Bulla Reggia, cette ville romaine, pourrait jouer un rôle important dans la création d’un pôle touristique attractif dans le Nord-Ouest tunisien.

Bulla Reggia est un site archéologique situé au Nord-Ouest de la Tunisie à environ 9 km de Jendouba et a été fondé à la fin du Ve siècle avant J.C. Il comprend d’incroyables monuments dont des citernes, des thermes, des demeures à étages souterrains, un théâtre, un marché, une basilique… Néanmoins, ce site est peu connu des Tunisiens et des étrangers.

On a eu l’occasion de visiter ce monument la semaine dernière et on y a enregistré beaucoup de défaillances. D’abord, il est dans un piètre état. Dès l’entrée, les arcades qui s’ouvrent sur la voie principale sont totalement déformées en raison des portes métalliques qui y ont été installées. Les herbes jonchent l’espace, les parterres en mosaïque sont abandonnés et ne sont pas protégés.

Pis encore, l’information est quasi absente, excepté le support qui se trouve à l’entrée et qui porte une carte et une courte définition sur Bulla Reggia. En fait, les supports de renseignements devant chaque monument sont vides, ce qui complique la tâche du visiteur et l’empêche de s’informer.

Pendant notre visite, on n’a trouvé qu’une seule guide touristique. Elle était occupée par un autre groupe de visiteurs et quand on a essayé de nous intégrer dans ce groupe, elle a catégoriquement refusé en disant : «Je ne peux pas vous accepter avec ce groupe qui m’a réservée depuis hier par téléphone. Vous devez valider votre paiement pour confirmer votre réservation à l’avance!». Face à cette situation, on a pris notre courage à deux mains et à l’aide d’un smartphone, on a essayé de déchiffrer tout seuls ce lieu «abstrait».
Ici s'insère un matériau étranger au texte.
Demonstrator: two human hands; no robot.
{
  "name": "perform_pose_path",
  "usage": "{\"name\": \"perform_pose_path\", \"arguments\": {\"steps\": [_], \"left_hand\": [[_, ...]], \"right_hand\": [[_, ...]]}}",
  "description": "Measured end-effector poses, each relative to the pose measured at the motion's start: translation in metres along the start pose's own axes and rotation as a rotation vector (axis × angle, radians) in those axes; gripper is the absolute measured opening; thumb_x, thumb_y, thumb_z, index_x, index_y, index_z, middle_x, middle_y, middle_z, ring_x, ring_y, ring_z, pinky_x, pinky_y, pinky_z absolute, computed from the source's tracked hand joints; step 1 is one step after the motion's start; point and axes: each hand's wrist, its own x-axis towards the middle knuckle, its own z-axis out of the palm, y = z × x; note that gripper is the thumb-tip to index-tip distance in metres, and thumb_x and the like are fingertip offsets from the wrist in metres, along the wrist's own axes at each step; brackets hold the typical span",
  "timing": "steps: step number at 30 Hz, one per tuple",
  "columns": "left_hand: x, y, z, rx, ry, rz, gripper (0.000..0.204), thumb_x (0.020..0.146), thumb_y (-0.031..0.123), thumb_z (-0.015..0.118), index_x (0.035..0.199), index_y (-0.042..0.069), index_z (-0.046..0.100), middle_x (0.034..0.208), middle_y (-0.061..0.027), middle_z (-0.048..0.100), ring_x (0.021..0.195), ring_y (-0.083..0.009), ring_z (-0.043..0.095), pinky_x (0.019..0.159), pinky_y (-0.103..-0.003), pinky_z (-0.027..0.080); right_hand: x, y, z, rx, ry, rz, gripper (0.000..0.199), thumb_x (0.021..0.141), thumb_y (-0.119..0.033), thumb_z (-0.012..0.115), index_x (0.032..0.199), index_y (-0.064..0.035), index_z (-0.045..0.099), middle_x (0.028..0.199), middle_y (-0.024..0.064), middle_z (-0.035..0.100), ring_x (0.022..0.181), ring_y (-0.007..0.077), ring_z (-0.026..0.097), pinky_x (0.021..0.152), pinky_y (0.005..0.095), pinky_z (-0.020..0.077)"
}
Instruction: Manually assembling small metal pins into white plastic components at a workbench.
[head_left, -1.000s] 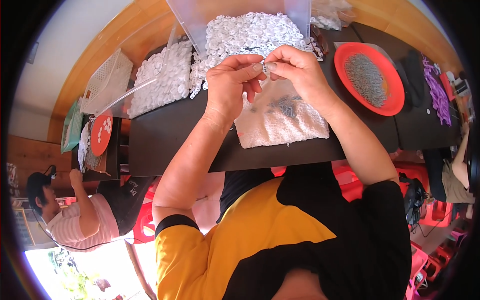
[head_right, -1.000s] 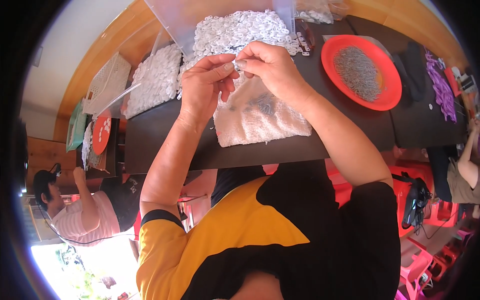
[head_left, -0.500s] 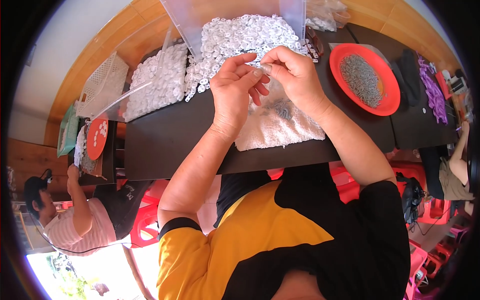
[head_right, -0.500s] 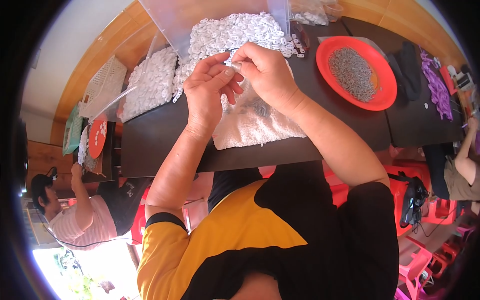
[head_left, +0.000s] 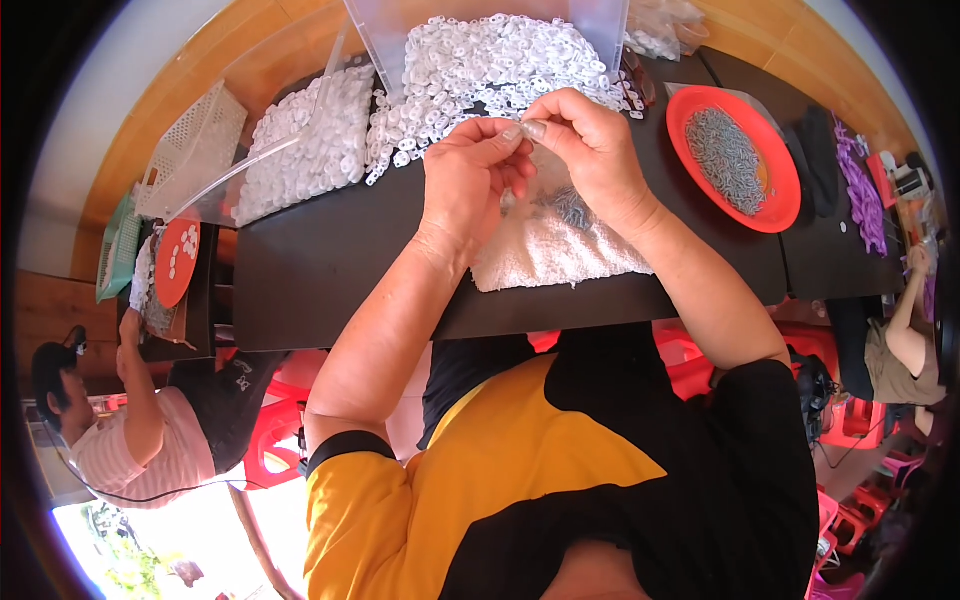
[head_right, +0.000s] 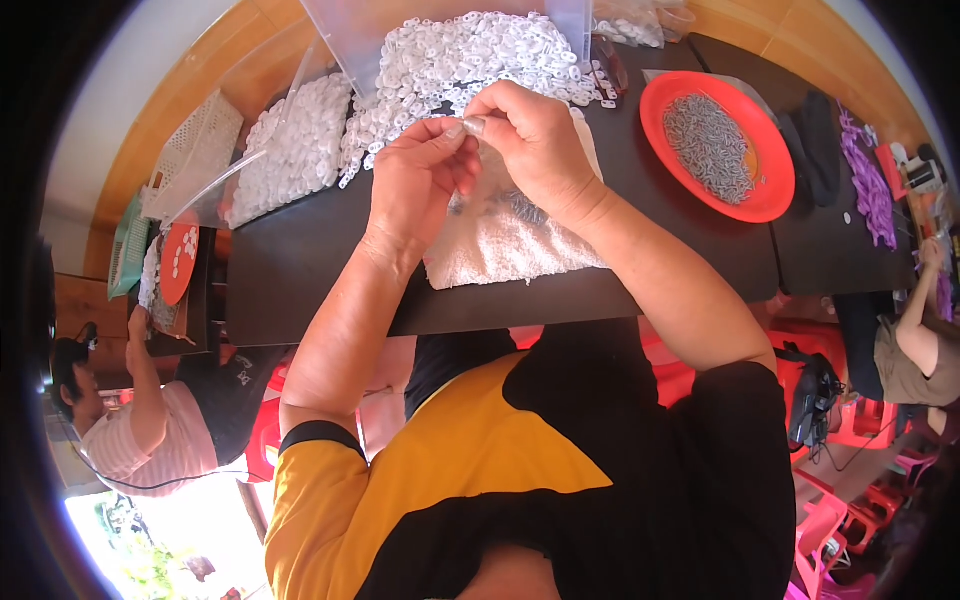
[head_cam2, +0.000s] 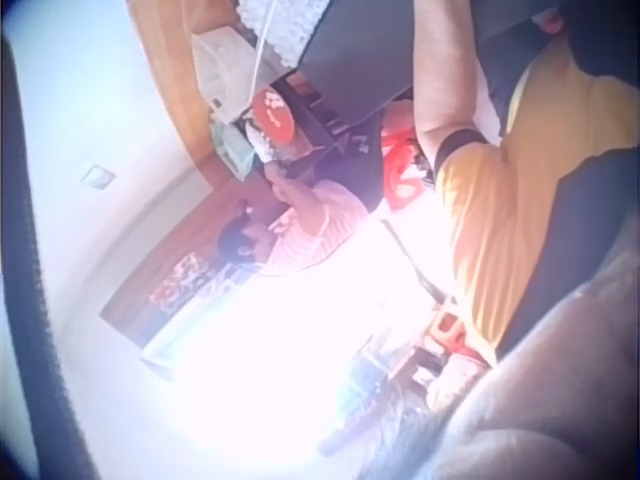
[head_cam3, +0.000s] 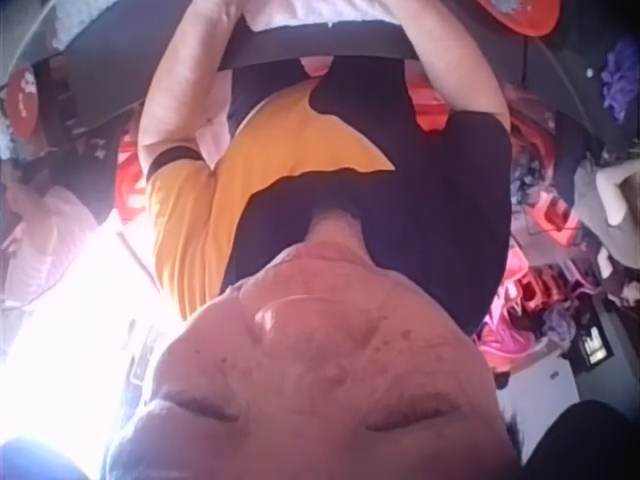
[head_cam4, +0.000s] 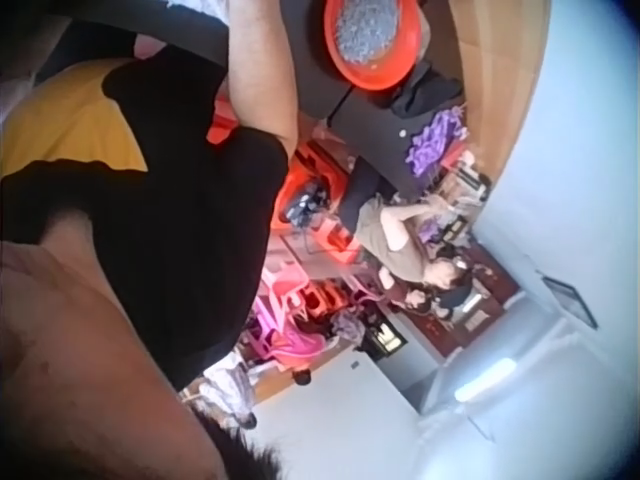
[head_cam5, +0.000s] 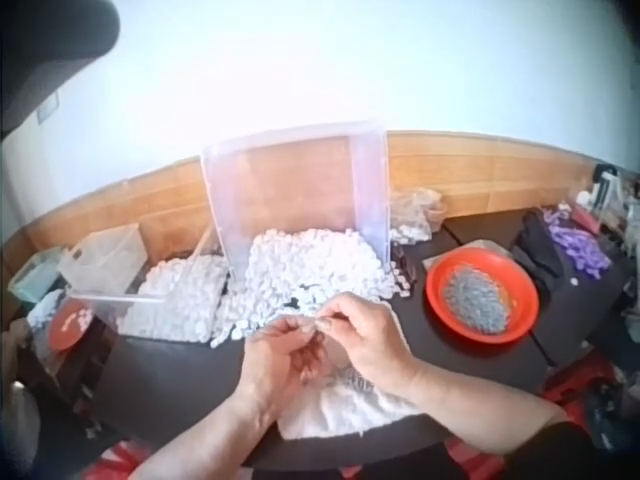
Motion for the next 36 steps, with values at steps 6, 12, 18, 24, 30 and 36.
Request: {"name": "perform_pose_path", "arguments": {"steps": [6,12,18,24,30,36], "left_hand": [[-0.0005,0.0016,-0.0018,0.009,0.022,0.089,0.008,0.090,0.002,0.060,0.092,-0.004,0.057,0.083,-0.0136,0.064,0.064,-0.0181,0.061,0.051,-0.028,0.047],[-0.0003,-0.0001,-0.0041,0.022,0.016,0.153,0.010,0.089,0.002,0.061,0.095,-0.005,0.059,0.082,-0.0136,0.065,0.063,-0.0170,0.060,0.050,-0.027,0.047],[-0.0017,-0.0006,-0.0015,0.053,0.067,0.121,0.011,0.087,0.000,0.062,0.096,-0.005,0.060,0.083,-0.0130,0.065,0.064,-0.0160,0.061,0.050,-0.026,0.047],[-0.0028,-0.0008,-0.0001,0.075,0.086,0.130,0.010,0.086,-0.001,0.062,0.095,-0.005,0.060,0.081,-0.0112,0.065,0.061,-0.0142,0.060,0.047,-0.025,0.045],[-0.0046,-0.0010,0.0024,0.105,0.108,0.158,0.007,0.085,-0.001,0.062,0.092,-0.005,0.061,0.078,-0.0100,0.064,0.058,-0.0125,0.059,0.043,-0.024,0.043],[-0.0054,-0.0025,0.0031,0.133,0.110,0.191,0.006,0.085,-0.002,0.062,0.090,-0.005,0.062,0.077,-0.0093,0.064,0.058,-0.0119,0.059,0.042,-0.023,0.043]], "right_hand": [[0.0005,0.0009,-0.0046,0.050,-0.011,0.133,0.007,0.089,-0.002,0.059,0.096,-0.0003,0.061,0.083,0.0057,0.066,0.078,0.0120,0.060,0.072,0.0259,0.0484],[-0.0010,0.0011,-0.0028,0.000,-0.091,0.105,0.008,0.089,-0.002,0.059,0.096,0.0001,0.061,0.082,0.0055,0.066,0.077,0.0116,0.059,0.072,0.0261,0.0483],[-0.0002,-0.0006,-0.0027,0.028,-0.058,0.183,0.009,0.089,-0.003,0.058,0.097,0.0003,0.061,0.081,0.0062,0.066,0.075,0.0123,0.059,0.070,0.0265,0.0476],[-0.0012,-0.0003,-0.0030,-0.067,-0.063,0.134,0.009,0.088,-0.003,0.058,0.097,0.0002,0.061,0.080,0.0080,0.066,0.073,0.0145,0.059,0.069,0.0271,0.0478],[-0.0009,-0.0043,-0.0030,-0.119,-0.050,0.099,0.009,0.088,-0.002,0.058,0.096,-0.0001,0.060,0.077,0.0091,0.064,0.070,0.0172,0.059,0.066,0.0287,0.0476],[-0.0013,-0.0026,-0.0019,-0.134,-0.061,0.064,0.007,0.087,-0.002,0.057,0.094,-0.0010,0.060,0.076,0.0102,0.064,0.070,0.0198,0.060,0.065,0.0300,0.0475]]}}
Les supports de renseignements sont vides

Devant ces conditions défavorables, des questions doivent être posées afin de trouver des réponses et pourquoi pas des solutions :
– Quel est le rôle de l’Agence de mise en valeur du patrimoine et de promotion culturelle ? Pourquoi cette politique de réticence envers ce monument historique qui couvre 174 ha dont près de 70 km seulement ont été explorés ?

– Pourquoi ne pas protéger les espaces fragiles, comme les parterres en mosaïque, par la mise en place de barrières en corde afin d’empêcher le franchissement, en indiquant de manière discrète au visiteur qu’il ne doit pas s’approcher les œuvres sans gâcher la visibilité?

– Pourquoi ne pas exploiter les revenus des droits d’entrée afin de multiplier le nombre de gardiens et de guides touristiques qualifiés et même d’installer des audio-guides qui offrent une visite commentée autonome ?

– Pourquoi ne pas penser à planter des arbres où les visiteurs peuvent s’abriter du soleil et installer des stands à l’entrée de ce monument pour vendre des cartes postales, des œuvres d’art, des livres historiques qui retracent les caractéristiques de la région de Jendouba et montrent ses trésors naturels et archéologiques ?

– Pourquoi ne pas programmer un pôle touristique où la pierre angulaire serait aux alentours de ce monument historique et qui aurait un rayonnement régional qui s’étend jusqu’à Ain Draham et Tabarka au nord, Gardimaou au sud-ouest et Bousalem à l’est.
Ainsi, le gouvernorat de Jendouba ne serait plus isolé et deviendrait une région attrayante, capable de créer des milliers d’emplois. Si le ministre du Tourisme a réussi à polariser plus de 9 millions de touristes en 2019, avec ce projet, on serait capable d’accueillir le double, voire le triple de ce chiffre.

– L’Association de développement et de réforme sociale de Jendouba (Adrsj) doit, elle aussi, redoubler d’effort pour développer, promouvoir ce site et restaurer les monuments délabrés et qui menacent ruine.
Une stratégie de gestion doit avoir lieu qui prend en considération la maintenance, le choix de guides qualifiés, l’information numérique, l’exploitation des réseaux sociaux pour attirer le grand public, surtout que le théâtre Bulla Reggia polarise un festival international qui porte son nom.
Pour conclure, toutes les conditions sont favorables pour réussir et réaliser le rêve tant attendu dans le Nord-Ouest, et à partir de ce site, cette région pourrait être désenclavée et devenir attrayante à l’intérieur et à l’extérieur du pays.